On 2016-10-22 17:56, Antony Stone wrote:
Disclaimer: I am not a Squid developer.
On Saturday 22 October 2016 at 14:43:55, garryd@xxxxxxxxx wrote:
IMO:
The only reason I believe [explains] why core developers of Squid tend
to
move HTTP violating settings from average users is to prevent possible
abuse/misuse.
I believe the reason is that one of Squid's goals is to be RFC
compliant,
therefore it does not contain features which violate HTTP.

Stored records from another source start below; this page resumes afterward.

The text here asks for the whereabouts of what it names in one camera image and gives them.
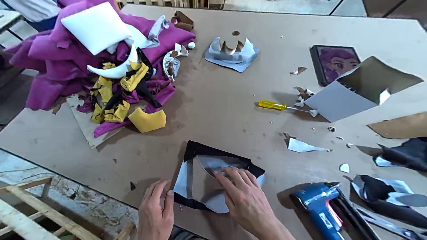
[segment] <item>yellow screwdriver handle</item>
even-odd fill
[[[287,108],[285,104],[267,101],[267,100],[259,101],[258,106],[260,106],[262,108],[271,108],[271,109],[276,109],[276,110],[280,110],[280,111],[285,110]]]

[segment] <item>table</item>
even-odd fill
[[[168,19],[176,9],[128,4],[123,11]],[[427,194],[426,179],[416,171],[376,167],[368,155],[345,143],[376,147],[399,145],[384,139],[365,125],[395,115],[425,111],[426,91],[421,83],[396,95],[384,105],[336,123],[305,113],[278,112],[254,105],[261,99],[293,104],[295,86],[318,92],[308,48],[314,44],[353,46],[359,57],[377,56],[387,64],[427,79],[427,37],[415,20],[331,17],[312,15],[229,12],[180,9],[194,21],[196,48],[181,58],[174,85],[177,92],[163,107],[166,127],[141,134],[134,128],[90,149],[67,104],[56,115],[24,109],[2,132],[0,147],[95,190],[138,207],[146,187],[159,178],[175,178],[188,140],[200,142],[252,159],[266,170],[263,189],[279,220],[296,239],[319,239],[307,216],[294,211],[287,194],[295,185],[339,181],[349,194],[356,174],[400,179],[416,192]],[[261,49],[243,73],[204,60],[211,41],[222,32],[238,30]],[[297,67],[308,69],[290,76]],[[413,100],[390,113],[405,97]],[[335,133],[327,130],[335,126]],[[333,152],[297,153],[286,149],[283,132]],[[349,163],[350,174],[339,171]],[[137,183],[130,191],[129,181]],[[215,214],[175,205],[175,224],[208,239],[249,239],[227,214]]]

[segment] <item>wooden frame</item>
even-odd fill
[[[26,240],[59,240],[58,236],[68,231],[81,240],[101,240],[88,230],[84,229],[82,226],[78,225],[74,221],[48,206],[46,203],[25,191],[27,188],[44,184],[41,196],[47,197],[51,183],[52,178],[46,177],[0,188],[0,194],[11,193],[22,202],[28,204],[38,211],[37,213],[27,217],[0,199],[0,221],[6,225],[6,227],[0,229],[0,236],[14,231]],[[53,233],[48,232],[34,221],[36,218],[41,216],[49,218],[56,224],[60,225],[61,228]],[[135,224],[133,222],[127,224],[116,237],[116,239],[127,239],[134,228]]]

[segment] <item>cardboard box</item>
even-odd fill
[[[421,78],[394,69],[372,56],[304,103],[335,122],[379,106],[392,94],[420,82],[423,82]]]

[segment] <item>hand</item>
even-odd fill
[[[139,240],[167,240],[173,228],[173,190],[164,199],[164,209],[160,206],[160,195],[170,183],[162,179],[153,183],[145,191],[139,207]]]
[[[216,171],[216,178],[225,187],[225,203],[231,217],[260,240],[294,240],[276,218],[257,179],[247,170],[235,167],[222,169],[233,182]]]

Nevertheless, I believe that core developers should publish an
_official_ explanations regarding the tendency, as it often becomes a
"center of gravity" of many topics.
Which "tendency"?
What are you asking for an official explanation of?
Antony.
Since I started use Squid, it's configuration always RFC compliant by
default, _but_ there were always knobs for users to make it HTTP
violent. It was in hands of users to decide how to handle a web
resource. Now it is not always possible, and the topic is an evidence.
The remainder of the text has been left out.